Bruton's tyrosine kinase (Btk) is an attractive drug target for treating several B-cell lineage cancers. Ibrutinib is a first-in-class covalent irreversible Btk inhibitor and has demonstrated impressive effects in multiple clinical trials. Herein, we present a series of novel 2,5-diaminopyrimidine covalent irreversible inhibitors of Btk. Compared with ibrutinib, these inhibitors exhibited a different selectivity profile for the analyzed kinases as well as a dual-action mode of inhibition of both Btk activation and catalytic activity, which counteracts a negative regulation loop for Btk. Two compounds from this series, 31 and 38, showed potent antiproliferative activities toward multiple B-cell lymphoma cell lines, including germinal center B-cell-like diffuse large B cell lymphoma (GCB-DLBCL) cells. In addition, compound 31 significantly prevented tumor growth in a mouse xenograft model.

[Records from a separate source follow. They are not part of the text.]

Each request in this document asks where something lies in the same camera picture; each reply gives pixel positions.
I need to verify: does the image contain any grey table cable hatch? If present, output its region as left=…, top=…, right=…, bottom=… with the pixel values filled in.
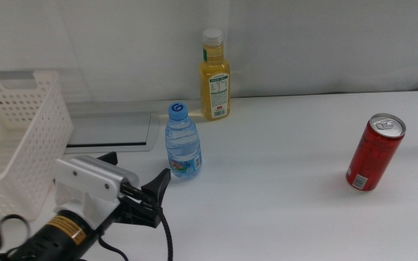
left=65, top=111, right=161, bottom=154

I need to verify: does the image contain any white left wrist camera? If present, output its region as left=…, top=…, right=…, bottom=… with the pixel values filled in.
left=54, top=154, right=141, bottom=230

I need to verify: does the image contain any white perforated plastic basket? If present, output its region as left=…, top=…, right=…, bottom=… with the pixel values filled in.
left=0, top=70, right=74, bottom=221

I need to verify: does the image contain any white backdrop cloth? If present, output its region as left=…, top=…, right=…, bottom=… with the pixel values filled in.
left=0, top=0, right=418, bottom=104

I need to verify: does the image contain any thin black cable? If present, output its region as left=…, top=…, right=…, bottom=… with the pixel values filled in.
left=98, top=235, right=130, bottom=261

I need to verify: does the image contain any yellow juice bottle white cap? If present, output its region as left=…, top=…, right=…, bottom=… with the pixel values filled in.
left=198, top=28, right=231, bottom=121

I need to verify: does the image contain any small water bottle blue cap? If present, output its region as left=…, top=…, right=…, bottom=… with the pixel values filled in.
left=164, top=101, right=203, bottom=179

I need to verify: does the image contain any red drink can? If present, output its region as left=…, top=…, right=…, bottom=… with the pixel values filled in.
left=345, top=112, right=407, bottom=192

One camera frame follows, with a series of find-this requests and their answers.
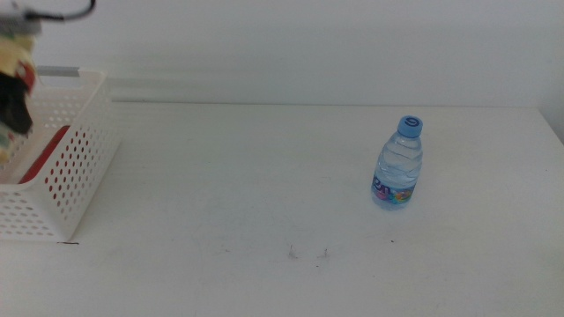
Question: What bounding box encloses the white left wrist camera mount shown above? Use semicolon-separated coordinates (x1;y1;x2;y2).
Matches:
0;7;43;37

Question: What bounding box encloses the red soda can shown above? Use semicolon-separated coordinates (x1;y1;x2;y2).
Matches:
18;124;71;186

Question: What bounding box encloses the yellow tea bottle white cap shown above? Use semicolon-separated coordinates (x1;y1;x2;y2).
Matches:
0;34;40;166

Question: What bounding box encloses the white perforated plastic basket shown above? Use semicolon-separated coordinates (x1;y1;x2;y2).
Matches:
0;65;122;243

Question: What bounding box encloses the small water bottle blue cap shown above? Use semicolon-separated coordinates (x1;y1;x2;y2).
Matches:
370;114;425;211

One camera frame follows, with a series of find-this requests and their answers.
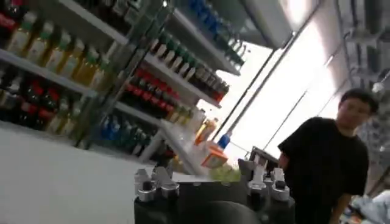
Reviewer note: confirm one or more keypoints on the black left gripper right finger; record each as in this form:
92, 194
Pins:
268, 182

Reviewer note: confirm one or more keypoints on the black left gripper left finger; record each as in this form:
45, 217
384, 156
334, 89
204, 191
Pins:
158, 182

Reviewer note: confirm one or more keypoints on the dark monitor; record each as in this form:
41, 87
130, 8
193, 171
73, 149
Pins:
263, 156

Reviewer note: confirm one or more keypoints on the white shelf with boxed goods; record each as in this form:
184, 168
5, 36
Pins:
195, 146

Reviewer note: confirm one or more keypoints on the person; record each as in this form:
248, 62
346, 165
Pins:
326, 158

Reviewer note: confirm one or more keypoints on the pale cloth pile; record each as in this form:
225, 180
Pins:
373, 208

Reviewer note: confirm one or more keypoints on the shelf rack with drink bottles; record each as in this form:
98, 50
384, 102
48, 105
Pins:
106, 76

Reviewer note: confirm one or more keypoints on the dark window frame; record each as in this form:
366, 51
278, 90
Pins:
259, 88

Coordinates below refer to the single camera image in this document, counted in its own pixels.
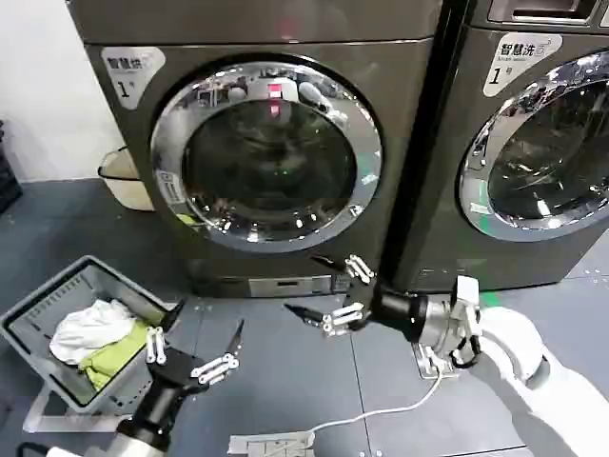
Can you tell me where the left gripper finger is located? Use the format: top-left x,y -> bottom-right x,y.
144,298 -> 186,367
189,317 -> 246,385

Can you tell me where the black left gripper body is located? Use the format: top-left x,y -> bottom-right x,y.
127,347 -> 211,432

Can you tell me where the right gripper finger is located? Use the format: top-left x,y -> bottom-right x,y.
309,253 -> 378,286
284,303 -> 367,337

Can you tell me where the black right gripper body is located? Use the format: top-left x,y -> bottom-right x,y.
344,277 -> 429,342

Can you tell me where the green cloth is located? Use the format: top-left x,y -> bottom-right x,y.
77,321 -> 154,394

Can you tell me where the silver floor socket plate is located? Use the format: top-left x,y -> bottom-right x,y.
410,339 -> 459,381

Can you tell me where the white cloth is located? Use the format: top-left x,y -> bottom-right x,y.
49,298 -> 137,366

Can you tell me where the grey plastic laundry basket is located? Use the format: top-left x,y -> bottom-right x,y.
0,254 -> 180,413

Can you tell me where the white metal basket stand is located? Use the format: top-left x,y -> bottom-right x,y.
22,375 -> 135,435

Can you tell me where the round glass dryer door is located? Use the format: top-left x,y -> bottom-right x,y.
149,59 -> 384,254
458,47 -> 609,244

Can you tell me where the grey dryer beside black gap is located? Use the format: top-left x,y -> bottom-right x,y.
394,0 -> 609,292

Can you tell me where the beige waste bin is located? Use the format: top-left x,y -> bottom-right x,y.
97,145 -> 156,213

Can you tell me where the black crate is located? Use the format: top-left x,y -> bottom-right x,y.
0,118 -> 25,216

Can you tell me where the grey dryer with closed door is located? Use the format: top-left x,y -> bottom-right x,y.
64,0 -> 458,299

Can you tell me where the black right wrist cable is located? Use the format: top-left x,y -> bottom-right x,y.
449,328 -> 482,368

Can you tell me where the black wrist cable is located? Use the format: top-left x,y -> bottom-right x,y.
449,328 -> 482,368
17,441 -> 53,457

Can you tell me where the white floor cable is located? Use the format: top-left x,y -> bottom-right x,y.
309,368 -> 452,435

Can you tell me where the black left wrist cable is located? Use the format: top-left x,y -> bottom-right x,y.
17,441 -> 53,457

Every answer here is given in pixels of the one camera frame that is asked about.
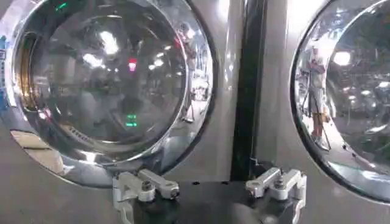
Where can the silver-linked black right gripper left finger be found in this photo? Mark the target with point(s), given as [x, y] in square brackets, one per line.
[137, 185]

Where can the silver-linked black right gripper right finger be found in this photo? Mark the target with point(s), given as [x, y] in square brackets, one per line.
[281, 184]

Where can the grey dryer with round door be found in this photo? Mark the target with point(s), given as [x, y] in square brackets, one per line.
[213, 128]
[280, 91]

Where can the round chrome glass dryer door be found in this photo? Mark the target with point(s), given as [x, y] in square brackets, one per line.
[344, 91]
[106, 88]

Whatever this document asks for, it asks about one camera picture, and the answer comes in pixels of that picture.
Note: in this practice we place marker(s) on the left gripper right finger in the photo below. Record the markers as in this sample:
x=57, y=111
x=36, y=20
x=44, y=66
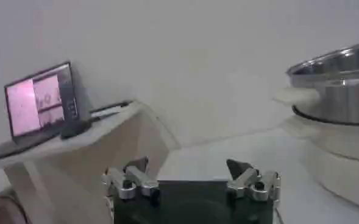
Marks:
x=247, y=180

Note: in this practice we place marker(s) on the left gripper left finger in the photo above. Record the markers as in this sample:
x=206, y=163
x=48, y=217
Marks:
x=136, y=180

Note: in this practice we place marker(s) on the glass lid with steel rim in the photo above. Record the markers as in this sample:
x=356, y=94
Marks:
x=350, y=61

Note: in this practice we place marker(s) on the white side desk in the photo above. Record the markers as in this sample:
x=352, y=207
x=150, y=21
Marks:
x=75, y=170

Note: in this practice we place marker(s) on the white electric cooker base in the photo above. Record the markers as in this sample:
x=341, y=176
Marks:
x=343, y=170

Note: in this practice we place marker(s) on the steel steamer pot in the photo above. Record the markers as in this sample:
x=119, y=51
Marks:
x=343, y=100

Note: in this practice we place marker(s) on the black laptop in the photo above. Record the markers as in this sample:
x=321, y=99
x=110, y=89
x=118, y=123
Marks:
x=23, y=106

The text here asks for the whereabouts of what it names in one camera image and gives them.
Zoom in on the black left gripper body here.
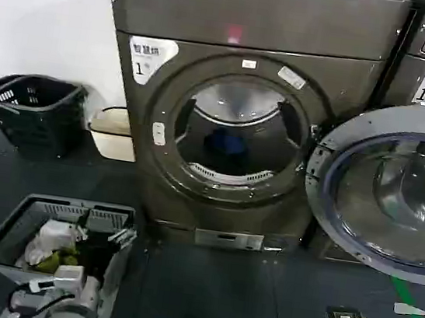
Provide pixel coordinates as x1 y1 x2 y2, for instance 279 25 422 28
77 229 122 279

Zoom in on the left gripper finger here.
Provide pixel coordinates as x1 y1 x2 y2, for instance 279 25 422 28
106 225 138 247
67 205 94 244

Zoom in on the white cloth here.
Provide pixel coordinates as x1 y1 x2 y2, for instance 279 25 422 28
14 215 89 277

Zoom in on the olive green cloth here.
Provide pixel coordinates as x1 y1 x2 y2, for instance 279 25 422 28
33 242 81 277

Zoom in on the grey plastic laundry basket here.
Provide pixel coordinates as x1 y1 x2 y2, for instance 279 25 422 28
0 188 141 302

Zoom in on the cream plastic bin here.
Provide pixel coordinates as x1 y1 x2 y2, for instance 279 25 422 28
85 103 144 164

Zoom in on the blue cloth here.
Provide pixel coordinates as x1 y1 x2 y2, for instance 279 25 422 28
201 124 251 161

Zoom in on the grey dryer with round opening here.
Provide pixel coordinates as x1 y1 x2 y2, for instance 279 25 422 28
73 0 419 271

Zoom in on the round glass dryer door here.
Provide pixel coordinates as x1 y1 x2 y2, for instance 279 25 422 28
294 90 425 280

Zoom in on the white floor sticker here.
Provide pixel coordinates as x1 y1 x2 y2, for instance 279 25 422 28
391 301 425 318

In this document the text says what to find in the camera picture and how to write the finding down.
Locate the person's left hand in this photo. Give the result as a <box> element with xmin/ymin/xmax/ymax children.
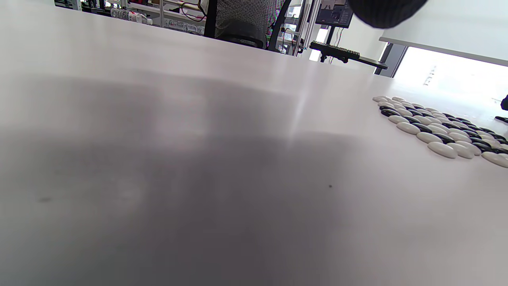
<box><xmin>347</xmin><ymin>0</ymin><xmax>429</xmax><ymax>29</ymax></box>

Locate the pile of mixed go stones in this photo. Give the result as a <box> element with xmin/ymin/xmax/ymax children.
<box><xmin>372</xmin><ymin>95</ymin><xmax>508</xmax><ymax>168</ymax></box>

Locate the black electronic device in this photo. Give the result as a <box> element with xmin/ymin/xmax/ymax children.
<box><xmin>316</xmin><ymin>0</ymin><xmax>354</xmax><ymax>28</ymax></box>

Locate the black keyboard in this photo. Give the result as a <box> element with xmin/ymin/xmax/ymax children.
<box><xmin>310</xmin><ymin>41</ymin><xmax>361</xmax><ymax>63</ymax></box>

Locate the black mesh office chair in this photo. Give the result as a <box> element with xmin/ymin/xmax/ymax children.
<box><xmin>204</xmin><ymin>0</ymin><xmax>292</xmax><ymax>51</ymax></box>

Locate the clear plastic water bottle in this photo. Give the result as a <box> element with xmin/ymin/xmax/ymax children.
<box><xmin>110</xmin><ymin>8</ymin><xmax>153</xmax><ymax>25</ymax></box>

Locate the aluminium frame post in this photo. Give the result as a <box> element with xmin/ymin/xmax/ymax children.
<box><xmin>296</xmin><ymin>0</ymin><xmax>319</xmax><ymax>56</ymax></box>

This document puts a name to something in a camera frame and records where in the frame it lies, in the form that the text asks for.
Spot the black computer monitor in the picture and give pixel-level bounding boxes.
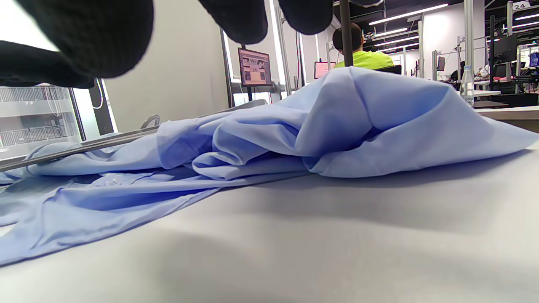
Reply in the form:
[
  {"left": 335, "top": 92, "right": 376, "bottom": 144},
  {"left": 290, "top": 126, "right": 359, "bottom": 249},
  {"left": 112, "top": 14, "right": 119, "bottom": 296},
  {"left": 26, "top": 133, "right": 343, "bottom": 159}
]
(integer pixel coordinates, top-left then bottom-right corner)
[
  {"left": 314, "top": 61, "right": 337, "bottom": 80},
  {"left": 494, "top": 34, "right": 518, "bottom": 64},
  {"left": 238, "top": 48, "right": 273, "bottom": 88}
]

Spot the light blue long-sleeve shirt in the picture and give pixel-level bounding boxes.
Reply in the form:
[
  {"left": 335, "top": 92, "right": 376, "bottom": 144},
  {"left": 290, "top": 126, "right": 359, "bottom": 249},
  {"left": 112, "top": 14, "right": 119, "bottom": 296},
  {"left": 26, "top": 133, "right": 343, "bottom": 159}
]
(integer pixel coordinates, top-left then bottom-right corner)
[{"left": 0, "top": 66, "right": 539, "bottom": 266}]

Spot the person's right hand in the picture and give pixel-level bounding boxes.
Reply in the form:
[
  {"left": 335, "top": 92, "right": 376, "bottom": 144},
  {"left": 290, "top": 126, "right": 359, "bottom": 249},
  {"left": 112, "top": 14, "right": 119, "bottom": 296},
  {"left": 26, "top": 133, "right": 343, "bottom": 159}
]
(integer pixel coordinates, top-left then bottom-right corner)
[{"left": 0, "top": 0, "right": 384, "bottom": 89}]

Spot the dark brown clothes rack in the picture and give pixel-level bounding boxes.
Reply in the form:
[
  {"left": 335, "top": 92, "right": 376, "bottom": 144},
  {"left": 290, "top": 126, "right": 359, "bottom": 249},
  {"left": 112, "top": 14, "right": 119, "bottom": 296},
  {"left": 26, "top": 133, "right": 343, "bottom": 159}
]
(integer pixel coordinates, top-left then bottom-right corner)
[{"left": 339, "top": 0, "right": 353, "bottom": 68}]

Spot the clear water bottle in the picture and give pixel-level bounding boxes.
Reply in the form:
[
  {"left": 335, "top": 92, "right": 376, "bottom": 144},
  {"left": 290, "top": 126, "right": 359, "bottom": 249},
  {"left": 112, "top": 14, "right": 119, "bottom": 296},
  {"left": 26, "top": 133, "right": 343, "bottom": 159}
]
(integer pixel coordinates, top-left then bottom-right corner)
[{"left": 460, "top": 65, "right": 475, "bottom": 106}]

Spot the grey plastic hanger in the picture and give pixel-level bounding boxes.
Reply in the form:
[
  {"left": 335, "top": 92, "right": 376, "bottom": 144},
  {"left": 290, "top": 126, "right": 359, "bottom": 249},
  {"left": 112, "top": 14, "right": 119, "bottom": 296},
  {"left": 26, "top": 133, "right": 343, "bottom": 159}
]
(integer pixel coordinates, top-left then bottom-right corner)
[{"left": 0, "top": 100, "right": 268, "bottom": 172}]

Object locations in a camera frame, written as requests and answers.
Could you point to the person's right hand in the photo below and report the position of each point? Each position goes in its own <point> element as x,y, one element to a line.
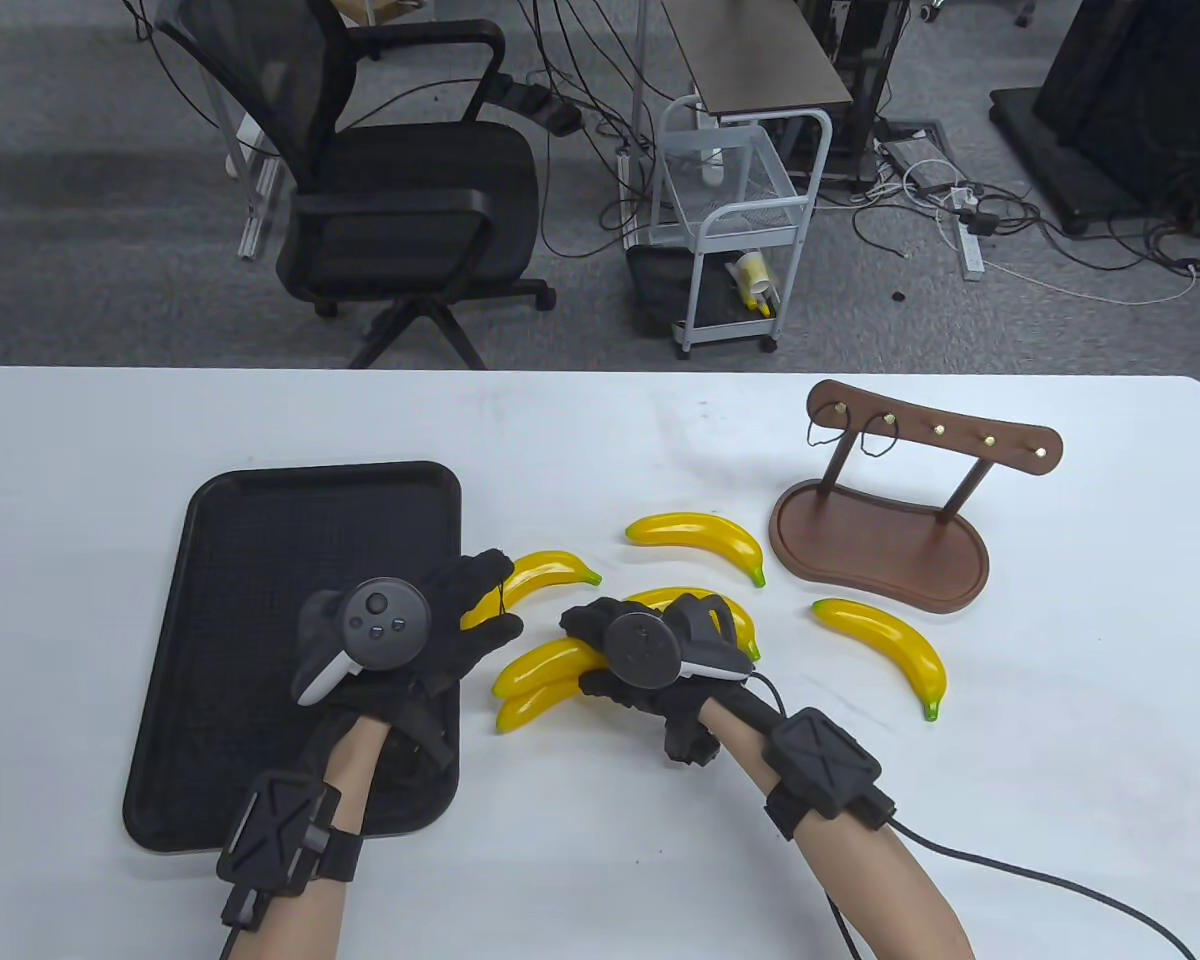
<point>585,625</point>

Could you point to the person's left hand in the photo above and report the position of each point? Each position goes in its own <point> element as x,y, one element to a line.
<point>460,640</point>

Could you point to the black elastic band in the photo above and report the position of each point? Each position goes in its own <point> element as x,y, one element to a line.
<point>809,432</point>
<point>859,440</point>
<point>502,598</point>

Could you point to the yellow plastic banana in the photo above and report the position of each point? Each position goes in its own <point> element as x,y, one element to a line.
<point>550,572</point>
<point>745,632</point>
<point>530,708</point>
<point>700,535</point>
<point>540,665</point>
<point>890,650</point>

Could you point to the black left forearm tracker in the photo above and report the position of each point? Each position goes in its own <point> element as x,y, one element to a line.
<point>280,830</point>

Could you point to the person's right forearm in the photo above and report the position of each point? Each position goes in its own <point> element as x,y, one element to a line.
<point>860,880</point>

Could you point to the black right forearm tracker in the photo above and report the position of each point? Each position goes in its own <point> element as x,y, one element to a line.
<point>825,765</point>

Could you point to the grey right hand controller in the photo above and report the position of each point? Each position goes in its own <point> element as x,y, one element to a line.
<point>640,650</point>

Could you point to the grey hand controller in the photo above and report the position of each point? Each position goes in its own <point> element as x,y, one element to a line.
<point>385,620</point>
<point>640,650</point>

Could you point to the grey left hand controller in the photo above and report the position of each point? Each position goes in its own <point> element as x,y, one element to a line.
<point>385,620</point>

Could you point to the black plastic tray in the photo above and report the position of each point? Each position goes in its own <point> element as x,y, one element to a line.
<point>260,560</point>

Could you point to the brown wooden hook stand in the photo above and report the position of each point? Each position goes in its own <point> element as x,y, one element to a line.
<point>880,550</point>

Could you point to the small yellow bottle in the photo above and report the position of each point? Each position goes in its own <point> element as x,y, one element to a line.
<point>761,303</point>

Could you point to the cream paper cup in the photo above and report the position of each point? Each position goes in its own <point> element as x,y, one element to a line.
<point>750,268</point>

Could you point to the white power strip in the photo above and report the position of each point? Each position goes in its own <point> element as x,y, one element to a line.
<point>970,245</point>
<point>623,190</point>

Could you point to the black mesh office chair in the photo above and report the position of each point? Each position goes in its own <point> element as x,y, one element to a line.
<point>410,190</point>

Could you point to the black power adapter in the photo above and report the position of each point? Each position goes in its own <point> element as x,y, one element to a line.
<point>563,121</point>

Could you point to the grey floor socket box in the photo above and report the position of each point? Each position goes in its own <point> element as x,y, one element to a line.
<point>910,150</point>

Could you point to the brown side table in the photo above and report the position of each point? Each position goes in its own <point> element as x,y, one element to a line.
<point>760,55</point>

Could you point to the brown cardboard box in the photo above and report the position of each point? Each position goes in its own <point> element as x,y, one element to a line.
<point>380,10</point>

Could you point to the black equipment stand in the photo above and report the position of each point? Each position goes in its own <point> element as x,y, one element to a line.
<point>1130,100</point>

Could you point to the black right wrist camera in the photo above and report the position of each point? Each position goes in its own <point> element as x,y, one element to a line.
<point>690,745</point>

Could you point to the white aluminium frame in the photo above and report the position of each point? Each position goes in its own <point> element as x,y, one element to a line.
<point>252,225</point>

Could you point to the black desk frame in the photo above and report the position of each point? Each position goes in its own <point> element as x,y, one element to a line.
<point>860,60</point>

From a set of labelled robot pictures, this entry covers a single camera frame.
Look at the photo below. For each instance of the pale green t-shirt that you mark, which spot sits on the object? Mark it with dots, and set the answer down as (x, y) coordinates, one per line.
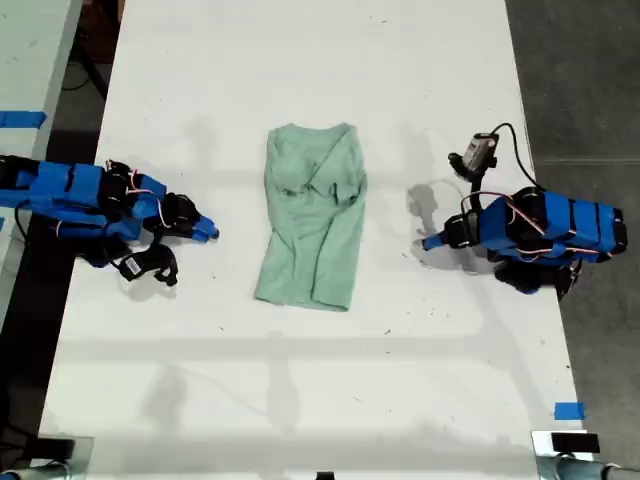
(310, 235)

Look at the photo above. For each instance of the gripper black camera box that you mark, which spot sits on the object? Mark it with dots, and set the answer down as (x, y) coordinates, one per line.
(140, 264)
(477, 150)

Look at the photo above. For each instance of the short blue tape strip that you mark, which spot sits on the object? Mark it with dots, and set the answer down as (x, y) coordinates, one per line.
(570, 411)

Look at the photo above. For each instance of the small black box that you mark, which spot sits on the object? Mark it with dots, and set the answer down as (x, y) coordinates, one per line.
(575, 443)
(56, 446)

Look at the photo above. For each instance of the long blue tape strip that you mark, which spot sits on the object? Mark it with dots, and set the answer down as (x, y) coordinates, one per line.
(22, 119)

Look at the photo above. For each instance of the white side table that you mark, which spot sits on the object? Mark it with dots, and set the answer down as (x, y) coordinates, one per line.
(30, 60)

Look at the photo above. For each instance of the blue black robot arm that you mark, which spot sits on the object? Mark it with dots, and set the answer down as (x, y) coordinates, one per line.
(60, 195)
(560, 225)

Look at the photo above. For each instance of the black camera stalk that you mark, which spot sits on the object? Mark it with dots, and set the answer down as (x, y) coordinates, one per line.
(476, 190)

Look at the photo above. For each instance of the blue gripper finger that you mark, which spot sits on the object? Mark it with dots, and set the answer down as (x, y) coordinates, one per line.
(207, 223)
(436, 237)
(202, 236)
(436, 245)

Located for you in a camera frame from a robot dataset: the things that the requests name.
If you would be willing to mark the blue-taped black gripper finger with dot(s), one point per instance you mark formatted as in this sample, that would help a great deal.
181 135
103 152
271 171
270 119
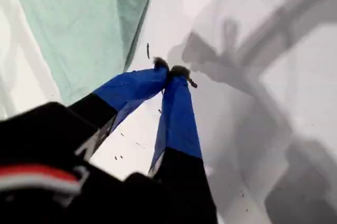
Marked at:
129 88
179 129

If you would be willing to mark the pale green T-shirt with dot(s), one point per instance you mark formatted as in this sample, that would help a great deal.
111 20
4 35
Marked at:
79 24

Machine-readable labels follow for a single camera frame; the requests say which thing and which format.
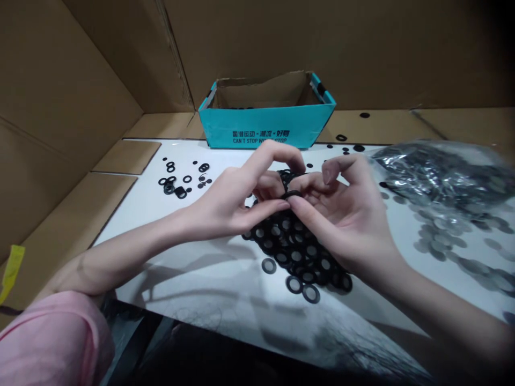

布鲁顿酪氨酸激酶(Btk)是治疗多种 B 细胞谱系癌症的有吸引力的药物靶点。伊布替尼是一种首创的共价不可逆 Btk 抑制剂,在多项临床试验中显示出了令人印象深刻的效果。在此,我们提出了一系列新型的 2,5-二氨基嘧啶共价不可逆 Btk 抑制剂。与伊布替尼相比,这些抑制剂对分析的激酶表现出不同的选择性特征,以及对 Btk 的激活和催化活性的双重抑制作用模式,从而抵消了 Btk 的负调节环。该系列中的两个化合物,31 和 38,对多种 B 细胞淋巴瘤细胞系表现出很强的抗增殖活性,包括生发中心 B 细胞样弥漫性大 B 细胞淋巴瘤(GCB-DLBCL)细胞。此外,化合物 31 显著抑制了小鼠异种移植模型中的肿瘤生长。